The statute of limitations starts to toll upon the last payment the daughter made. The period to bring an action after the last payment under Pennsylvania law is:
Pennsylvania Statute of Limitations
Contracts: 4 years, (used to be six).
Contracts under seal: 20 years./NOT APPLICABLE
Sale of goods under UCC: 4 years.
Negotiable instruments: 6 years (13 PA C.S.A. .§3118).
if the last payment was not made or requested since 2005 the Note is not longer collectable.
The only exception is
"TOLLING: PAUSING THE STATUTE OF LIMITATIONS
Certain events, such as moving out of state or deliberate concealment, may “toll” or suspend the Statute of Limitations, meaning that it stops running during the event and starts running again when the event is over. Bankruptcy also tolls the Statute. Therefore, if you file for bankruptcy under any chapter, but the case is dismissed, the statute is tolled during the time that the bankruptcy was pending. Thus, you must take into account any tolling period when calculating when the statute runs out.
Example: If Ann from the example above moves out of state on January 15, 2011, and returns on January 14, 2012, the Statute would be tolled during the year that she was out of state. Therefore, it would run out on June 9, 2015, rather than June 9, 2014, giving the creditor another year in which it can file suit." http://bankruptcylawyerpa.com/blog/pennylvania-statute-of-limitations-on-debt/
That being said if an action were filed in court by the father to collect on the promissory note the daughter would need to respond to the lawsuit even though the statute of limitations has tolled/expired.
What if the creditor sues after the Statue of Limitations has run out? If a creditor files suit, you must respond to the lawsuit, even if you are absolutely certain that the debt is barred by the Statue of Limitations. You can lose your Statute of Limitations defense if you do not respond to a lawsuit. The Statute of Limitations is an “affirmative defense”, which means that you must raise this defense in your answer to any lawsuit that a creditor files against you. If you do not respond to the lawsuit and raise your Statute of Limitations defense in your answer, you could end up with a judgment against you, even though the debt is beyond the Statute. The court will not raise this defense for you.
Quick Note: Never ignore a lawsuit. Creditors count on the 95% of all debtors who fail to respond to lawsuits. If a creditor sues you, regardless of the circumstances, call an attorney immediately. Many collections lawsuits can be won.
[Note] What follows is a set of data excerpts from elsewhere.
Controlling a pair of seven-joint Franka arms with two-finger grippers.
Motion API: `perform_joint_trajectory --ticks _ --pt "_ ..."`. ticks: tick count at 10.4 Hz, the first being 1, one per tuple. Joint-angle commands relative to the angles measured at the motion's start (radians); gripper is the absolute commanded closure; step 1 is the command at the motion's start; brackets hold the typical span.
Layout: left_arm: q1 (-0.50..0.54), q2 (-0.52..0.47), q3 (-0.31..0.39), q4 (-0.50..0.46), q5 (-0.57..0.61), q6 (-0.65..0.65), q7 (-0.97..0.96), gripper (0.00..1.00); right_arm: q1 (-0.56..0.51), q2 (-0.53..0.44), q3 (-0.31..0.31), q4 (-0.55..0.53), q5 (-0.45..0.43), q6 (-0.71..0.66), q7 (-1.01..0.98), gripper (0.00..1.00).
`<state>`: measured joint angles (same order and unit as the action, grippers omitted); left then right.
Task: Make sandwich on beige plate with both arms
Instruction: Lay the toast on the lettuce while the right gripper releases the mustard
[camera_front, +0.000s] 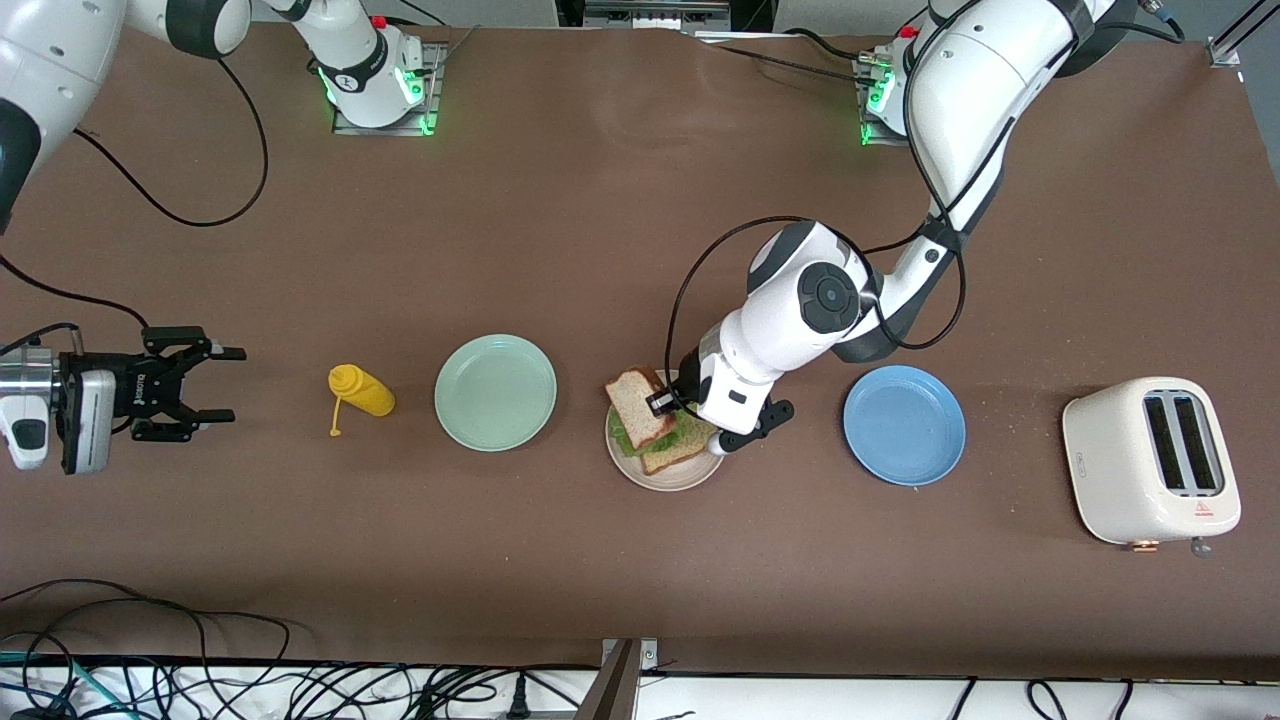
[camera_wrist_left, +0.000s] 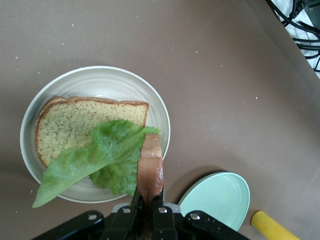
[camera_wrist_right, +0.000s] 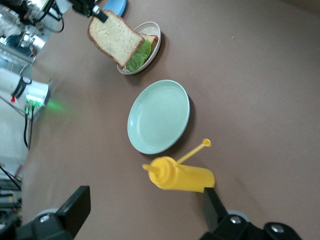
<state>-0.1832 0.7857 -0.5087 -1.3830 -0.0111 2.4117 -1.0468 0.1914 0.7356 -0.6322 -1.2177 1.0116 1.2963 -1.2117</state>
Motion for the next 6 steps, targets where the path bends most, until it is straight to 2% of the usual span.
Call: perform_joint_trajectory --ticks 1,4,6 --pt "0.002 0.006 0.016 0.009 -0.003 0.004 0.016 1.00 0.060 -0.016 -0.006 0.044 -0.025 0.020 0.337 0.00" --pt "-0.001 -0.002 0.019 0.016 -0.003 0.004 0.007 1.00 0.127 -0.027 -0.008 0.101 -0.019 0.055 0.707 0.00" --pt "-0.007 0.004 0.021 0.010 -0.003 0.006 0.016 1.00 0.143 -0.077 -0.006 0.101 -0.025 0.044 0.762 0.00"
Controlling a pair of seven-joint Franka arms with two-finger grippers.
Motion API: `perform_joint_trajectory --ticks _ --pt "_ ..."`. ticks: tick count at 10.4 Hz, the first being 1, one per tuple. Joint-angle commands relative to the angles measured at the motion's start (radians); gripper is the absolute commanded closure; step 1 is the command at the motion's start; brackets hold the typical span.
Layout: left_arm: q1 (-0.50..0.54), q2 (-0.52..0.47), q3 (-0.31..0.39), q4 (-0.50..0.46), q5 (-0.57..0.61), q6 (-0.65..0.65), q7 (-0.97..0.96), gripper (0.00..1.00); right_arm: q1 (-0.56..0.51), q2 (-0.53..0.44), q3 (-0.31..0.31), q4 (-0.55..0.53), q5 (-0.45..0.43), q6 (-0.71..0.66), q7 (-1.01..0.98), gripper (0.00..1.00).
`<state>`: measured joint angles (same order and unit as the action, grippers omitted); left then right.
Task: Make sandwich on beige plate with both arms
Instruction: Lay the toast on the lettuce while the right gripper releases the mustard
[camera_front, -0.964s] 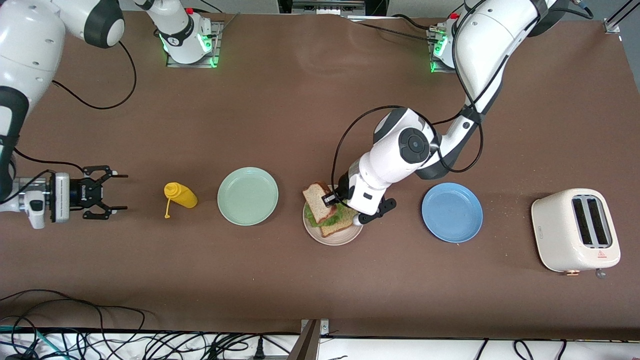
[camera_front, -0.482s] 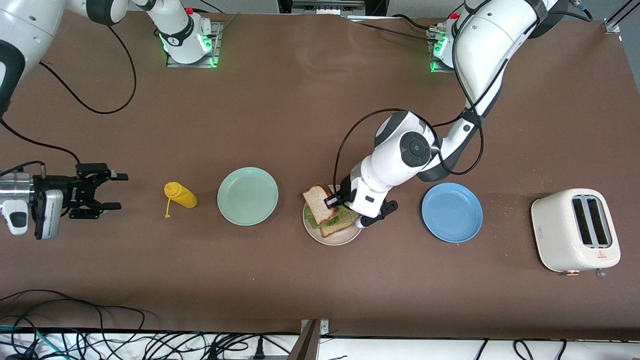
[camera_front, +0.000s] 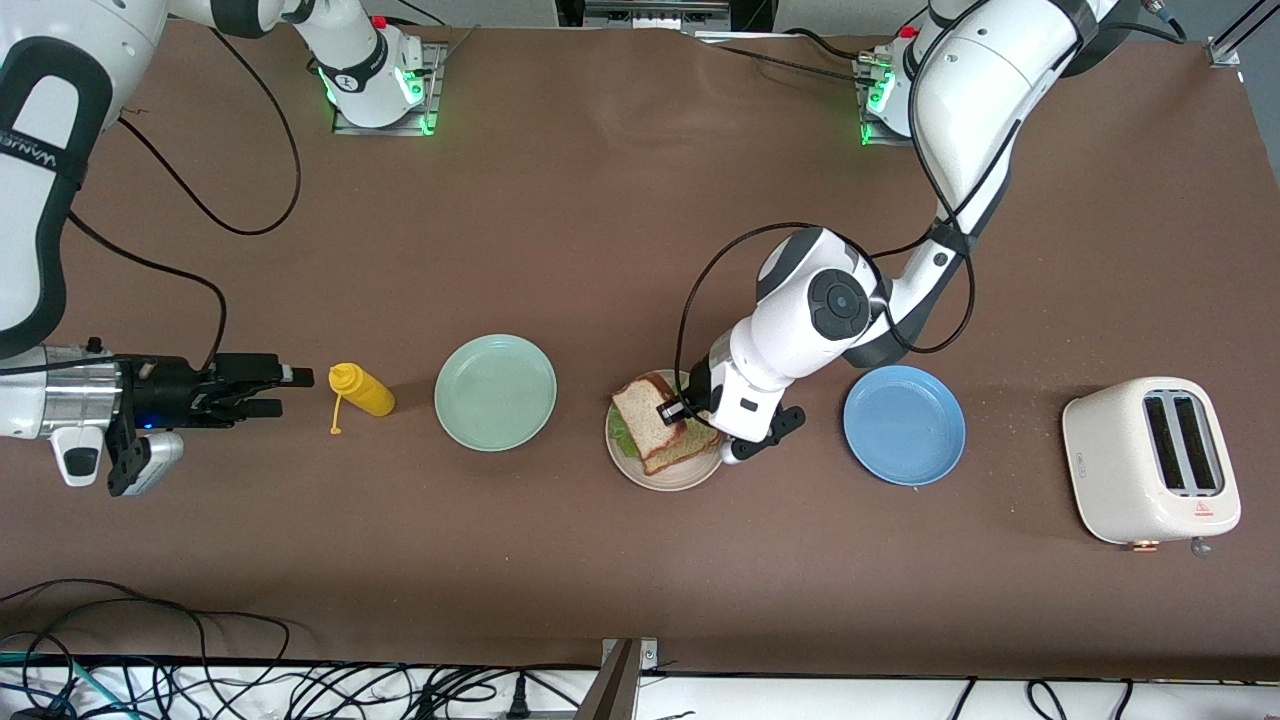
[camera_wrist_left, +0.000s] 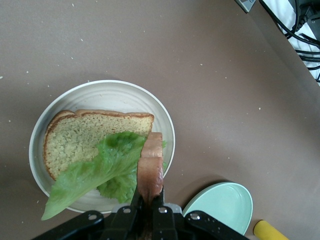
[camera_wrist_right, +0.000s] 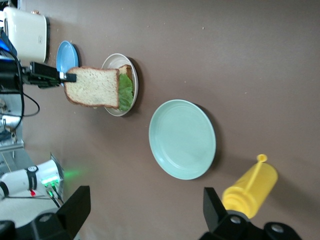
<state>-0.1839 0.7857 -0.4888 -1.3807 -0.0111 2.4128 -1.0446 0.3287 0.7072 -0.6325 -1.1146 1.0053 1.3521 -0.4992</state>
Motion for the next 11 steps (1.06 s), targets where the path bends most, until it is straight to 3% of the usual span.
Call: perform_joint_trajectory --ticks 1,3,4,6,7,8,10,11 --pt "-0.006 0.007 0.001 0.005 -0.003 0.003 0.017 1.00 0.004 -0.061 -0.004 -0.002 -0.020 -0.020 0.050 0.00" --pt "-0.006 0.009 0.004 -0.003 -0.001 0.003 0.017 0.96 0.016 -0.072 -0.007 -0.002 -0.034 -0.036 0.066 0.00" --pt "-0.005 0.010 0.006 -0.004 -0.001 0.003 0.017 0.84 0.024 -0.098 -0.004 -0.002 -0.066 -0.039 0.109 0.00" --pt "-0.003 0.012 0.027 -0.026 -0.001 -0.001 0.017 0.67 0.061 -0.141 -0.007 -0.002 -0.182 -0.106 0.187 0.00" --pt "-0.002 0.012 0.036 -0.037 -0.001 -0.007 0.018 0.63 0.099 -0.187 0.002 -0.004 -0.306 -0.105 0.252 0.00" --pt "-0.003 0.012 0.050 -0.053 -0.001 -0.009 0.017 0.58 0.102 -0.245 0.058 -0.037 -0.438 -0.099 0.319 0.00" --pt "-0.006 0.012 0.068 -0.067 -0.001 -0.012 0.014 0.54 0.069 -0.403 0.260 -0.169 -0.726 -0.067 0.500 0.00" --pt "-0.006 0.014 0.072 -0.069 -0.001 -0.012 0.014 0.52 -0.030 -0.472 0.381 -0.256 -0.790 -0.041 0.545 0.00"
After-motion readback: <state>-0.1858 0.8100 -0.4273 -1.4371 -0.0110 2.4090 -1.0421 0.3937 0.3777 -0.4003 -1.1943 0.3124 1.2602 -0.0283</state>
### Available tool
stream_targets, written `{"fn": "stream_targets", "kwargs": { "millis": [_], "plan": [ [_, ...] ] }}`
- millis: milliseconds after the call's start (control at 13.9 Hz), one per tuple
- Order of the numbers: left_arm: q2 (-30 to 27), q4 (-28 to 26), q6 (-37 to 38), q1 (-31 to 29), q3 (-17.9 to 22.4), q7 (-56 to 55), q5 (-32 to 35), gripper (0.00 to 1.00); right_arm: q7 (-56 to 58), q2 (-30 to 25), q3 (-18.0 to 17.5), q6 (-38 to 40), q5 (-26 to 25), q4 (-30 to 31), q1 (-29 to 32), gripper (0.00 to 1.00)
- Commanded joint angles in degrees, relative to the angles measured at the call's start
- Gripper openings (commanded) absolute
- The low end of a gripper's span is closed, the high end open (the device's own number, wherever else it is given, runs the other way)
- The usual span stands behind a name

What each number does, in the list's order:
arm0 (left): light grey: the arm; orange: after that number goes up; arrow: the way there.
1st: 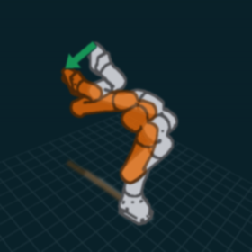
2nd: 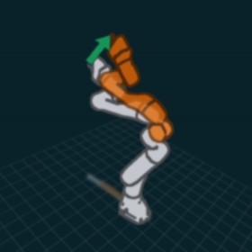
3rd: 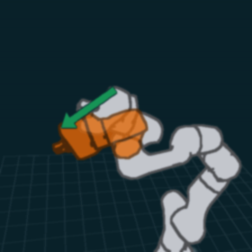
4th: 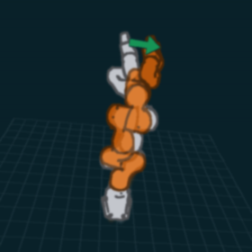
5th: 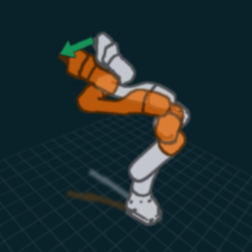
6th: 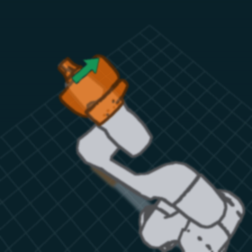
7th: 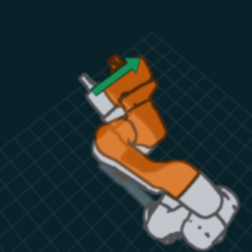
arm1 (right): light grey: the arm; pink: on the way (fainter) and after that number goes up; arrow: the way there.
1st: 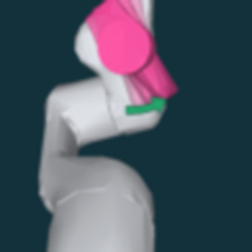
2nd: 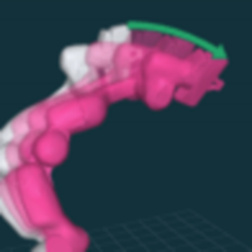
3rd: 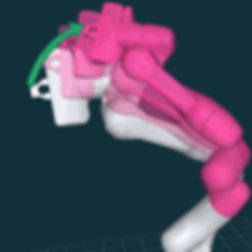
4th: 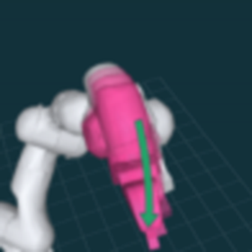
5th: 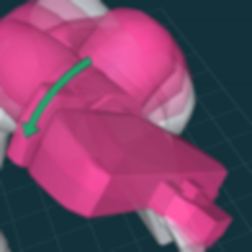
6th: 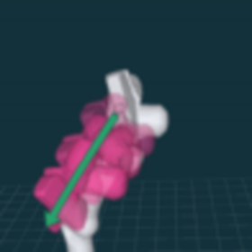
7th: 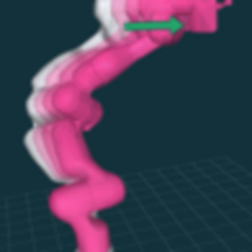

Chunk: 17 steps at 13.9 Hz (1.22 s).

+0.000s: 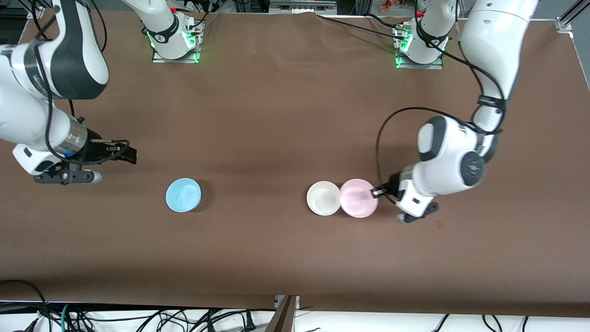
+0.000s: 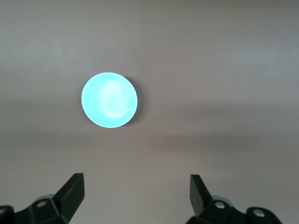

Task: Stack pink and blue bowls on white bowl
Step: 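Carry the pink bowl onto the white bowl while the right gripper reaches the blue bowl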

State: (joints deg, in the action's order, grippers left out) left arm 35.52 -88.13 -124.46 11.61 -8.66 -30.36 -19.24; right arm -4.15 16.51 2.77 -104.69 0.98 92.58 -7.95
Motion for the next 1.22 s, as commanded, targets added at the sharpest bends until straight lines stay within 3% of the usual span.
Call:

Debtor Defense — Other Defenses to Creditor Lawsuits. Keep in mind that the Statute of Limitations is not the only defense to a collection lawsuit. For example, many bad debt buyers have insufficient documentation to prove in court that they own the debt. Debtors win such cases frequently. In addition, many judgments result from lawsuits where there was defective service on the debtor. In such cases, it is sometimes possible to reopen the judgment and raise any defenses you may have, including the Statue of Limitations.
The bot***** *****ne is unless this falls under the exception above or the father files suit which the daughter must answer and based on the statute of limitations can use that as a defense, the court can not force collection.